Friday, September 6, 2013
Passion - dir. Brian De Palma. 2012. Lincoln Center.
A pretentious boardroom-and-bedroom thriller in which ‘high-powered advertising executive’ Rachel McAdams plays sick sexual and professional power games with underling Noomi Rapace.
Vile De Palma retread garbage. A throwback to his Hitchcock rip-offs and the days of the Erotic Thriller. A film that may be misperceived by those hungry to rationalize their enjoyment of it as “critical” of any number of things to which it merely makes reference: capitalism, surveillance, corporate culture, the gaze etc. Pino Donaggio's flattering, lubed-up score removes whatever possibility for critical distance from the film's images there might have been. That said, it is not without occasional insight.
McAdams gives a spot-on portrayal of the kind of high-functioning psychopath whom we are told live among us in large numbers undetected and are especially numerous in the upper echelons of the business world. Her character is a kind of female Patrick Bateman, only whereas Bateman was an artistic conceit who alternated between realism and satirical excess, McAdams’ character seems more like a symptom of the above-referenced pop-sci discourses about the Psychos Among Us, discourses that medicalize the social pathologies of late capitalism rather than politicize them.
The film perspicaciously presents business and sex as spheres of activity where it is socially acceptable to behave in an amoral manner. (Is it perspicacious or just symptomatic? Is there a difference?) The film’s big obvious statement about capitalism comes when McAdams wins a promotion by taking credit for Rapace’s idea for a successful marketing campaign. McAdams tells Rapace not to resent her for being strong, clever, and amoral enough to take credit for her ideas. “I saw my chance, and I took it. There’s no backstabbing here. It’s just business.” To make sure we get the message, the film has Rapace repeat these same words back to McAdams when she gets her payback. McAdams might as well have said, “It’s just sex,” for the same amoral philosophy reigns in the bedroom. A love triangle develops between McAdams, Rapace, and McAdams’ lover/business partner Paul Anderson, with all three parties using the other two ruthlessly for their own self-interest. McAdams is supposed to be some kind of a kink queen, and if the evidence—lace blindfolds, handcuffs, anal beads, strap-ons, dog masks, leashes, a mask molded on her own face for her lovers to wear while they please her (Do you get it?!)—all seems a bit 90’s, that just shows how quickly mainstream notions of permissible sexual behavior have expanded in recent years.
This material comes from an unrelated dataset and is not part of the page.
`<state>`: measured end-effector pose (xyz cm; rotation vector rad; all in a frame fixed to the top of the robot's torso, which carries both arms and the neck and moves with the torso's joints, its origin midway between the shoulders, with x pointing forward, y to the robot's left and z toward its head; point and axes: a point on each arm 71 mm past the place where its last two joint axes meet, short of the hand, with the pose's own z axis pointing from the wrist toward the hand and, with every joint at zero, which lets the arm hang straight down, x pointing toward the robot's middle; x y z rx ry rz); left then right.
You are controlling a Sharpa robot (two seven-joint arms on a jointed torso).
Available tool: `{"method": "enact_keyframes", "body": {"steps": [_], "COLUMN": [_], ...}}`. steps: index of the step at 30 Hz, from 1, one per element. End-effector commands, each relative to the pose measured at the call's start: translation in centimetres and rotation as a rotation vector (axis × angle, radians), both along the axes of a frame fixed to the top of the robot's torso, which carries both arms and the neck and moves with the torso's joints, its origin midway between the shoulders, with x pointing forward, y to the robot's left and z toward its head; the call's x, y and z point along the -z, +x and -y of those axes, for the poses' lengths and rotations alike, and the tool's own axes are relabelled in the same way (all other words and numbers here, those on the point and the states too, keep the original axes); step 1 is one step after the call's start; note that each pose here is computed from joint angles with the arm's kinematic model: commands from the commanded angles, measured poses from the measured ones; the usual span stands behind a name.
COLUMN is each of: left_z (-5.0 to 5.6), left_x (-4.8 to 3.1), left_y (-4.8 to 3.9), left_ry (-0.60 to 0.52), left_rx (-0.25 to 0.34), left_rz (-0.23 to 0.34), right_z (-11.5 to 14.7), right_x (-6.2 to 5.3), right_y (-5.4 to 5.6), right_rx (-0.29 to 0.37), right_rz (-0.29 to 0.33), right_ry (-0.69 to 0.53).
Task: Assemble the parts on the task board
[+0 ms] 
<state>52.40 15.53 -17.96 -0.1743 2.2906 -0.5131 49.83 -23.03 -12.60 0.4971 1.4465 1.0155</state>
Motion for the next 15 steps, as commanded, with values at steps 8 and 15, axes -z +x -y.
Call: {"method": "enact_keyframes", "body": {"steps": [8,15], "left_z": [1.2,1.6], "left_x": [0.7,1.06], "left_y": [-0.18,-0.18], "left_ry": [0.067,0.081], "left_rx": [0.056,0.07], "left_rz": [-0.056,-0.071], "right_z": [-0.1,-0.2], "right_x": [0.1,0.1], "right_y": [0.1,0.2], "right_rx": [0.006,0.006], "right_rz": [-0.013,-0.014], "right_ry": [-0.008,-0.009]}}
The moral attitude taken towards sex has been applied to the realm of economics, or is it the other way around? Anything goes and the only ethical obligation one has is actualize oneself—to pursue one’s desires to the fullest, desires to be fulfilled, in the main, through the domination of others.
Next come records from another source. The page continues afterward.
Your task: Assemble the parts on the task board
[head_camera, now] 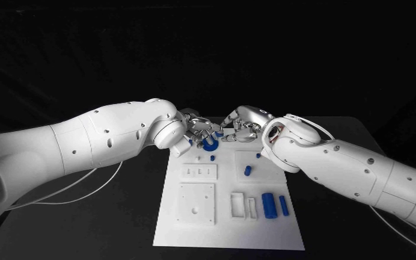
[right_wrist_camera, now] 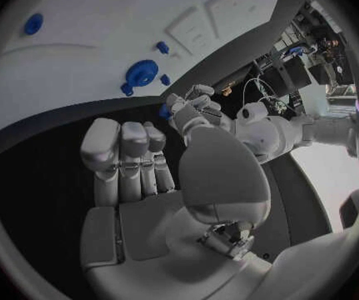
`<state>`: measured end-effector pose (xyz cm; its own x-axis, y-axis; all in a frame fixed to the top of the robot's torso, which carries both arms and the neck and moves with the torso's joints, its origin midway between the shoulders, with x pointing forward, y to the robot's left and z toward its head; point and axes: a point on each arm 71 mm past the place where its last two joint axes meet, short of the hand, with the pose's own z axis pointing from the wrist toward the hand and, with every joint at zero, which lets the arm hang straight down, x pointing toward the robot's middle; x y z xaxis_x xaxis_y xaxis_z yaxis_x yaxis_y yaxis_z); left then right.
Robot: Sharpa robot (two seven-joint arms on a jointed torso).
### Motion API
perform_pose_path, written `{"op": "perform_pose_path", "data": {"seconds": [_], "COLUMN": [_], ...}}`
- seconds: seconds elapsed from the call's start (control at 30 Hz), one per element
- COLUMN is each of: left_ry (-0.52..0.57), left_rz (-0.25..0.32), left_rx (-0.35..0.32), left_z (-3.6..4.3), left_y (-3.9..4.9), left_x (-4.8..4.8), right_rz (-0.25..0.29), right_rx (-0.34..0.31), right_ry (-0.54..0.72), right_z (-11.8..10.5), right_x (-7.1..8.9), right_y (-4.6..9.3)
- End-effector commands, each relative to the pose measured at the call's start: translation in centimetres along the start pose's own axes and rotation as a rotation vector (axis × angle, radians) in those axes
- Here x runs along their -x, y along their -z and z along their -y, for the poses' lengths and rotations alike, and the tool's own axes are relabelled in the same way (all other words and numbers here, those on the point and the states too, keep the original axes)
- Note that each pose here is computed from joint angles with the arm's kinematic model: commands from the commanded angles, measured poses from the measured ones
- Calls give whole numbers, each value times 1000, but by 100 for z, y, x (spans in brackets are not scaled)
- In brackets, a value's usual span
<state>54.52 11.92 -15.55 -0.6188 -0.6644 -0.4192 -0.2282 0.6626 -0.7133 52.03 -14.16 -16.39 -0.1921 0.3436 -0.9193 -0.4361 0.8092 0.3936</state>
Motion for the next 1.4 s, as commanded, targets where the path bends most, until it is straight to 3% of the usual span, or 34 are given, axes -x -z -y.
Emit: {"op": "perform_pose_path", "data": {"seconds": [0.03,0.33,0.57,0.77,0.9,1.03,1.4], "left_ry": [-17,-96,-196,-276,-322,-350,-380], "left_rz": [-17,-86,-153,-190,-184,-159,-115], "left_rx": [-8,53,121,197,237,252,267], "left_z": [-24,-212,-318,-396,-467,-498,-516], "left_y": [11,81,127,144,147,147,90], "left_x": [8,94,91,39,-12,-51,-130], "right_rz": [37,71,193,333,399,425,435], "right_rx": [15,-9,-64,-138,-172,-182,-156], "right_ry": [-22,-66,-229,-451,-618,-735,-812], "right_z": [60,364,617,855,984,1052,1003], "right_x": [56,260,538,785,868,889,870], "right_y": [47,243,311,289,247,205,117]}}
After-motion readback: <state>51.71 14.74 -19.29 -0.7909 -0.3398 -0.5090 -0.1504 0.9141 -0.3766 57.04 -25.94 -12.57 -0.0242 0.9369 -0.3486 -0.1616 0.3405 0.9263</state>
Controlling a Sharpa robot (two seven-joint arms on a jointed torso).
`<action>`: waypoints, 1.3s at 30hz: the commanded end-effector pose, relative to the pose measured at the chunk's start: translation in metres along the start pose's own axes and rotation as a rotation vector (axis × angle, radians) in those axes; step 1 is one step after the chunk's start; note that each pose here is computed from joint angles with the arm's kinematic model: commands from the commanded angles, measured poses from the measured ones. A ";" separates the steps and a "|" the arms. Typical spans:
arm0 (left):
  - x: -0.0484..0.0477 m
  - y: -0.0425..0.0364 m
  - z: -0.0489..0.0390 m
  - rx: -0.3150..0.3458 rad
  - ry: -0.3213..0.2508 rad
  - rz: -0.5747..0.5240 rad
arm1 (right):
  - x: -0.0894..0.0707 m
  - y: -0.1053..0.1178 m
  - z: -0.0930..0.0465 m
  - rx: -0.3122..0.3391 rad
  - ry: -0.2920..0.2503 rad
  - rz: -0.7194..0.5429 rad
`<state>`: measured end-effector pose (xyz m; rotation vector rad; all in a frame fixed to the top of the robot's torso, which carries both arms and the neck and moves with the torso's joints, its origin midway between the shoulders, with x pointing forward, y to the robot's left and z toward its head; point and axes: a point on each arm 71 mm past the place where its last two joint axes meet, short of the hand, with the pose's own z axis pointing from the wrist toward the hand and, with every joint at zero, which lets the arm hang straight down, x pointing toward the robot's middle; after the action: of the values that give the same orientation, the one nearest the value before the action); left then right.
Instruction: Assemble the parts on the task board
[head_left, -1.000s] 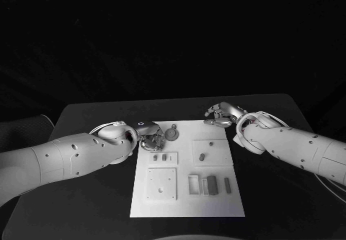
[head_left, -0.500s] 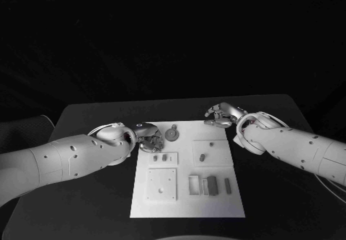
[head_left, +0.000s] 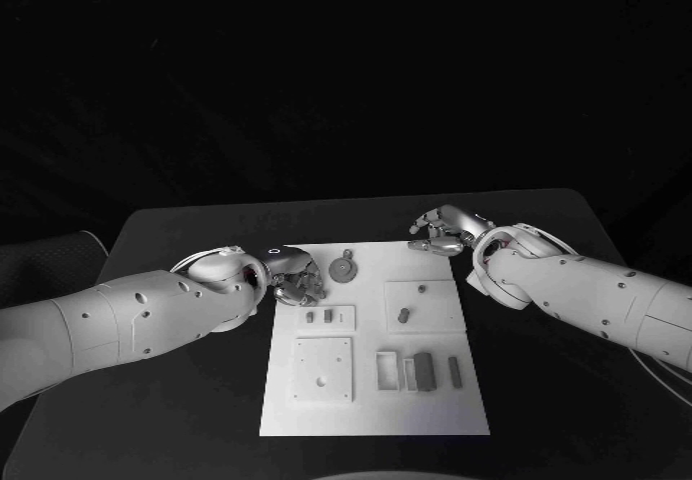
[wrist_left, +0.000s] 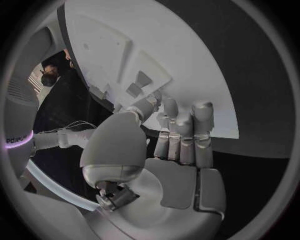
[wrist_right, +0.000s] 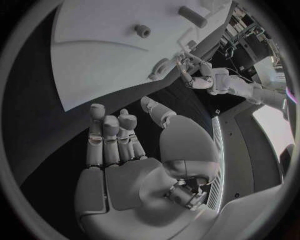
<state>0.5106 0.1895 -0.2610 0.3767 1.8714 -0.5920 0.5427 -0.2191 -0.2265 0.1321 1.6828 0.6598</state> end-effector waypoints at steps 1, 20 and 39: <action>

There is something parodical about the corporate-speak dialogue of the film. It is the pure, almost abstract form of bullshit. "Did you see the numbers in the latest report?! And the revisions?!" "You're right they're full of shit!" Not the slightest effort is made to tailor a single line of dialogue to the particularities of any character's voice. There is no difference in the way that any of the characters think or express themselves. Any line of dialogue could just as easily have been said by one character as another, or by a computer for that matter. The dialogue and the characters are totally flat, unindividuated. One scene is set up by McAdams telling Rapace, "See that guy over there, the bald guy with his nose in his drink? He's a very big fish for our company. You land him, you can run the account." It sounds like text on a PowerPoint slide for the role-playing segment of a corporate training seminar. It makes me shudder to think that any human being would find this generic expression of a generic situation the kind of relatable, high stakes dramatic situation they would pay money to have represented and glamorized for them by a motion picture. In scene after scene, it is as though the screenwriters wrote a summary of the scene and then put that summary, verbatim, in the mouths of the characters.
It will not spoil anything to say that Rapace enacts vengeance against her tormentor and that this vengeance leaves Rapace broken and insane. In the end, the underling is punished--by the film--for her revolt, a revolt which the film depicts as doomed to fail, not because the system was against her (for to depict her failure as the consequence of systemic injustice would still be a critical gesture--see Soderbergh's similar but far superior Side Effects), but because she was weak. The film sides with McAdams and the corporate Nietschean superwomen of the world.
Lincoln Center was the worst place in the world to watch this film for it is the one place in the world where the audience would take it seriously.